Bornsen v. Pragotrade, LLC

KAPSNER, Justice,

dissenting.

[¶ 21] On the state of the record before this Court, I would respectfully decline to answer the question certified.

[¶ 22] Rule 47, N.D.R.App.P., provides for certification of questions of law from federal district courts and provides, in part:

(a)Power to Answer. The supreme court may answer questions of law certified to it by the United States Supreme Court, a court of appeals of the United States, a United States district court, or the highest appellate or intermediate appellate court of any other state, when requested by the certifying court and the following conditions are met:
(1) questions of law of this state are involved in any proceeding before the certifying court which may be determinative of the proceeding;
(2) it appears to the certifying court there is no controlling precedent in the decisions of the supreme court of this state.
(b) Method of Invoking. This rule may be invoked by an order of any of the courts referred to in subdivision (a) upon the court’s own motion or upon the motion of any party to the proceeding.
(c) Contents of Certification Order. A certification order must contain:
(1) a question of law formulated in a manner allowing the question to be answered by a “yes” or “no”;
(2) a statement of all facts relevant to the question certified, showing fully the nature of the controversy in which the question arose;
(3) a statement demonstrating there is no controlling precedent in the decisions of the supreme court.

(Emphasis added.)

[¶ 23] The explanatory note for N.D.R.App.P. 47 says the rule is “substantially the same as the 1967 Uniform Certification of Questions of Law Act as drafted by the National Conference of Commissioners on Uniform State Laws.” N.D.RApp.P. 47, Explanatory Note.
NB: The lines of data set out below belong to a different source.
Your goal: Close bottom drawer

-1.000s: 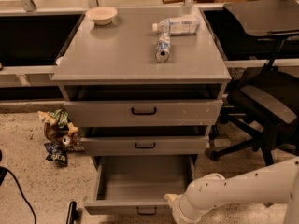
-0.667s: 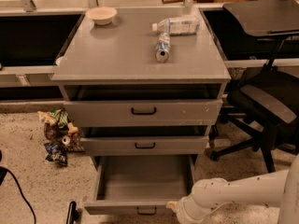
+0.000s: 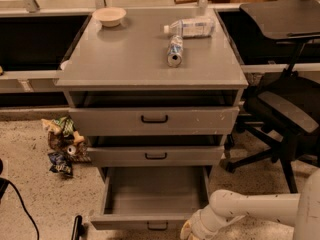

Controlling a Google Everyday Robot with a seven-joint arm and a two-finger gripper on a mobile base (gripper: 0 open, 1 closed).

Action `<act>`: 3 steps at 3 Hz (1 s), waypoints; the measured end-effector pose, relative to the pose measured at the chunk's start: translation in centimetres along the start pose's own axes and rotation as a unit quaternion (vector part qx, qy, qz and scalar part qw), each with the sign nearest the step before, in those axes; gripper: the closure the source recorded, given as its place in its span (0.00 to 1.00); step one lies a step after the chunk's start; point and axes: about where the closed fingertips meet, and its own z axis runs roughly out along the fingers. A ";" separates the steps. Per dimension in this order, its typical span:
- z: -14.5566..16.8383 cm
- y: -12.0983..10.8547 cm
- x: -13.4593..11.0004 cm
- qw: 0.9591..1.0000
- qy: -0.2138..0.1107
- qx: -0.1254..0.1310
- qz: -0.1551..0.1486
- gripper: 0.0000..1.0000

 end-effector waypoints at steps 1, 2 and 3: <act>0.0 0.0 0.0 1.000 0.000 0.001 0.000 0.89; 0.0 -0.1 0.0 1.000 0.000 0.001 0.000 1.00; 0.6 -0.2 1.4 1.000 0.007 0.005 -0.001 1.00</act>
Offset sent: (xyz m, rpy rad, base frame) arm 0.0005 -0.0001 0.0002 -0.0001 -0.0015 -0.0015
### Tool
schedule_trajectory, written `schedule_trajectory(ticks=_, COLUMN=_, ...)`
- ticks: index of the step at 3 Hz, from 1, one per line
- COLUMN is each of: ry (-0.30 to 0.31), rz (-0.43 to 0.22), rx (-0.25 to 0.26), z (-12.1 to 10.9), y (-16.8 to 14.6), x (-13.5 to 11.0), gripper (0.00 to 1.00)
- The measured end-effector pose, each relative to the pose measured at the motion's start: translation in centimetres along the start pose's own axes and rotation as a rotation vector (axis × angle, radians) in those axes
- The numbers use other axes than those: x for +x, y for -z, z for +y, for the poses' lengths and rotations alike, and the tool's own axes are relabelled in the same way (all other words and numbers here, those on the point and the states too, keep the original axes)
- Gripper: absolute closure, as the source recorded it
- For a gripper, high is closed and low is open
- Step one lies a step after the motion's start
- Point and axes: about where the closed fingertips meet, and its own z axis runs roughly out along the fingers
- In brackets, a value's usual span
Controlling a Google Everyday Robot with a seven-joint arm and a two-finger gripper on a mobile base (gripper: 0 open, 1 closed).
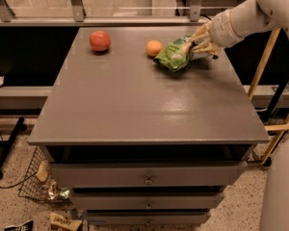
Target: Move green rice chip bag near orange
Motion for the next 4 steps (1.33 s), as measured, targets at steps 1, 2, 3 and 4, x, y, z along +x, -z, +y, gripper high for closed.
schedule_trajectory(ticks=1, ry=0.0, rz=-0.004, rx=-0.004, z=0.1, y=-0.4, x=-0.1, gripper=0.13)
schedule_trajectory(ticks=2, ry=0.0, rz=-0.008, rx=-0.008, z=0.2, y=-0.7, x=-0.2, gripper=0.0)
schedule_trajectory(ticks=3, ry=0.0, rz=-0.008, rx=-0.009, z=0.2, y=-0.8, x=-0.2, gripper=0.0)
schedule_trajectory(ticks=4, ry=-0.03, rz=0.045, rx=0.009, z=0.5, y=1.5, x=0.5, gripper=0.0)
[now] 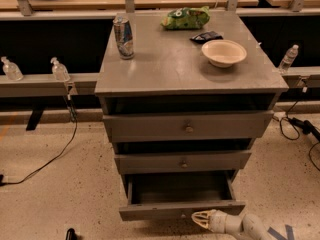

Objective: Close bottom drawer

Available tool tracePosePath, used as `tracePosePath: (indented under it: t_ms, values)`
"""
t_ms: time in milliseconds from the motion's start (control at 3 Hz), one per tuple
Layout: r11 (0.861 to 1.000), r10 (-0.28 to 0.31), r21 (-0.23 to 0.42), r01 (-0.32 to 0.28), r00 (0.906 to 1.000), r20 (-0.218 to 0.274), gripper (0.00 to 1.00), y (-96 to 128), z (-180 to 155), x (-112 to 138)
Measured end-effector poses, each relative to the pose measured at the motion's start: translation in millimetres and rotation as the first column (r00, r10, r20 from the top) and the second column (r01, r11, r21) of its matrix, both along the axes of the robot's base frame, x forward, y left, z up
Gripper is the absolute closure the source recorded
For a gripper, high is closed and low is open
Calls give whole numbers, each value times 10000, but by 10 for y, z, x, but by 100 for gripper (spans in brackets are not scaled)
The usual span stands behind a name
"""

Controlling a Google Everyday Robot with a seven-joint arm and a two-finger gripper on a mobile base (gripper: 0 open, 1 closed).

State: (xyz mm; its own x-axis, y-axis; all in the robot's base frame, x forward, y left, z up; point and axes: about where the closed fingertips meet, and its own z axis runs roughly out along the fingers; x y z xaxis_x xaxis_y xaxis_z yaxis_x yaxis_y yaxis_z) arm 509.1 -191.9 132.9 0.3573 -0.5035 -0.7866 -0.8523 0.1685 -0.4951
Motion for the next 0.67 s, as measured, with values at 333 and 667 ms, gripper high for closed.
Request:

The explanatory note includes the following statements from the official comments to the Uniform Certification of Questions of Law Act:

This rule provides that the supreme court has the right to answer questions certified to it; it is not mandatory that the court answer certified questions. *63See, for example, Atlas Life Insurance Co. v. W.I. Southern, Inc., 306 U.S. 563, 59 S.Ct. 657, 83 L.Ed. 987 (1939), and National Labor Relations Board v. White Swan Co., 313 U.S. 23, 61 S.Ct. 75 [751], 85 L.Ed. 1165 (1941) (in both cases the Supreme Court of the United States refused to answer certified questions).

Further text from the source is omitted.